Horizon Picking Using Two-Branch Network With Spatial and Time–Frequency Features

Abstract

In seismic interpretation, horizon picking is a very essential but time-consuming and challenging task. Most existing auto-picking algorithms have been proposed to improve the horizon interpretation efficiency. Recently, deep learning approaches have shown promising performance in horizon identification. However, feeding directly seismic time series or images into a deep learning network only uses the amplitude information of seismic signal, which limits the classification accuracy. In this paper, we propose to learn more distinctive characteristics in the time-frequency domain from the continuous wavelet transform (CWT) coefficients. More importantly, we develop a novel Two-branch convolutional neural network (TB-CNN) for horizon picking: a CWT branch can mine the time-frequency features in 2D CWT coefficients of seismic time series. At the same time, a spatial branch further explores the local spatial features in seismic images. The features of the two branches are then fused to perform classification.

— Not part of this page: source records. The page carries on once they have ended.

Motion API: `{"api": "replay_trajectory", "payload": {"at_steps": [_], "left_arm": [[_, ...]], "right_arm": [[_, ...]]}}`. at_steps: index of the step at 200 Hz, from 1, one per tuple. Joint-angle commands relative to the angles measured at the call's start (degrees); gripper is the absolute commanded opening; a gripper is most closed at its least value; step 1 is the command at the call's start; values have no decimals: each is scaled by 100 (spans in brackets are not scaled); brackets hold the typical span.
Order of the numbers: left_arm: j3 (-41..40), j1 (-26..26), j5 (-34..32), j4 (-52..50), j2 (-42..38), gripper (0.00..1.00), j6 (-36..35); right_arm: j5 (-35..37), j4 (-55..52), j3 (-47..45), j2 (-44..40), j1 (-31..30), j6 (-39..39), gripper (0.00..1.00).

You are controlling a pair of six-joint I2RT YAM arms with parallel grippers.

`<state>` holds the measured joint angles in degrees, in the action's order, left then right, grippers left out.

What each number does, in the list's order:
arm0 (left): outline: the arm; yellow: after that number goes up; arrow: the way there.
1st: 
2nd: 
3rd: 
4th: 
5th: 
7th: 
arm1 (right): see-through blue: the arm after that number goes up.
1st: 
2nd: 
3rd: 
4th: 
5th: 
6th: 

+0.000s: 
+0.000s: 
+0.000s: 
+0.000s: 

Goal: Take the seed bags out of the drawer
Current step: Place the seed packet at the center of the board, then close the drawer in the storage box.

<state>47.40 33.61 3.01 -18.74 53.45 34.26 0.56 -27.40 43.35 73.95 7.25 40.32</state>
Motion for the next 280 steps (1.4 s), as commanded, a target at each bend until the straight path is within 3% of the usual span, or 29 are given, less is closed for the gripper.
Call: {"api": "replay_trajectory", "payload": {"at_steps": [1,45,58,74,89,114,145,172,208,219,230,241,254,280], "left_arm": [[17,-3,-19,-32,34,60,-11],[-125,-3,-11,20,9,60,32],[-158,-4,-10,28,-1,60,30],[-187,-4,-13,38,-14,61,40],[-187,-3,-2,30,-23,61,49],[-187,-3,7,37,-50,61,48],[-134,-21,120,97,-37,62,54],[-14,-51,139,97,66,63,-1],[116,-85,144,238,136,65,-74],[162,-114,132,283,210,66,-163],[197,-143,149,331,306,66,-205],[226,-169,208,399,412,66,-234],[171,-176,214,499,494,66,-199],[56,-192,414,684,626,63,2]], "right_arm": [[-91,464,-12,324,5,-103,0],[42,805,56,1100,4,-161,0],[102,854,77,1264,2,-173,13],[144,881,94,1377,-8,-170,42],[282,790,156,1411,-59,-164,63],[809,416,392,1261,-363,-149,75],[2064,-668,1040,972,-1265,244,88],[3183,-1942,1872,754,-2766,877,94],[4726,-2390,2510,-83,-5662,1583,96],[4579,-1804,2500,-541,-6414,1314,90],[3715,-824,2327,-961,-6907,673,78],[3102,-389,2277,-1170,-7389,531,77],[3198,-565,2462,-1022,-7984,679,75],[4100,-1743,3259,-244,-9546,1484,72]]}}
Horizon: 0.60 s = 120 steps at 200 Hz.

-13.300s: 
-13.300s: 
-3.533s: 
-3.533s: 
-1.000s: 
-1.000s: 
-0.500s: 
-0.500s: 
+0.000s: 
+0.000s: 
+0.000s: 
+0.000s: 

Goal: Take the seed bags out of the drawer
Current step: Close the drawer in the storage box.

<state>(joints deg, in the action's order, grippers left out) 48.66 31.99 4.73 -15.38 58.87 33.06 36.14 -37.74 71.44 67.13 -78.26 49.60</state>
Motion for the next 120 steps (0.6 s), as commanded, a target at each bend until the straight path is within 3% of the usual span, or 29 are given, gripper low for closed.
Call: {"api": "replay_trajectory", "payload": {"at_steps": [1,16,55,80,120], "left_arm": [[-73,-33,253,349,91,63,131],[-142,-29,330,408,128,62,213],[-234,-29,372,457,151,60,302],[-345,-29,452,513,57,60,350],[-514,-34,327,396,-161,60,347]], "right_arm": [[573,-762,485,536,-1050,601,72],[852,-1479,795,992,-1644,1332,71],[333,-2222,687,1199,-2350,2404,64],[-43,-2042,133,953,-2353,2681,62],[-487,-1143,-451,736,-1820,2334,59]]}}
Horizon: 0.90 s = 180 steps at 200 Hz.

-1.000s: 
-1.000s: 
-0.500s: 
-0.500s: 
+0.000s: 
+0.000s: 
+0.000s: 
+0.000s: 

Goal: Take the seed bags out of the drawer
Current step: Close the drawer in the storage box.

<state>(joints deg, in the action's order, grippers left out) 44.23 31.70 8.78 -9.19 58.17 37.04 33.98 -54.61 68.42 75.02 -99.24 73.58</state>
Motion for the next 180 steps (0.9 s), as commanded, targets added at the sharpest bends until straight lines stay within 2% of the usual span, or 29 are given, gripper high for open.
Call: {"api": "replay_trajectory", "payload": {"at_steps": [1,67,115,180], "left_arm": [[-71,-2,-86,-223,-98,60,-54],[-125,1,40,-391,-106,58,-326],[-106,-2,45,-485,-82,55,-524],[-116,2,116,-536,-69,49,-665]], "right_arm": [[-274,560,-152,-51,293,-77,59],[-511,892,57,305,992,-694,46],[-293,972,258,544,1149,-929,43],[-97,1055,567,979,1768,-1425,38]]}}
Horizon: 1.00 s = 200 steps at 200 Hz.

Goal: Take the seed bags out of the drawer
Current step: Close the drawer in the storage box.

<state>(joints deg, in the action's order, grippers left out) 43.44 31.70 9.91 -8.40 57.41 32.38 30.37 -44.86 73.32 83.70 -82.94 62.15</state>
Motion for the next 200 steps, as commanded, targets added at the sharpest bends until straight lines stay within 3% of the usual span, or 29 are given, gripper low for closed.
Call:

The output is the class scores of voxels being horizon or background. Finally, we extract the horizon surface by finding all voxels with the highest score values of the horizon class in the vertical temporal direction. We conduct experiments on both synthetic and field data. The results show that the proposed method can effectively fuse the spatial features and time-frequency features to yield higher performance than the traditional 3D auto-tracking method.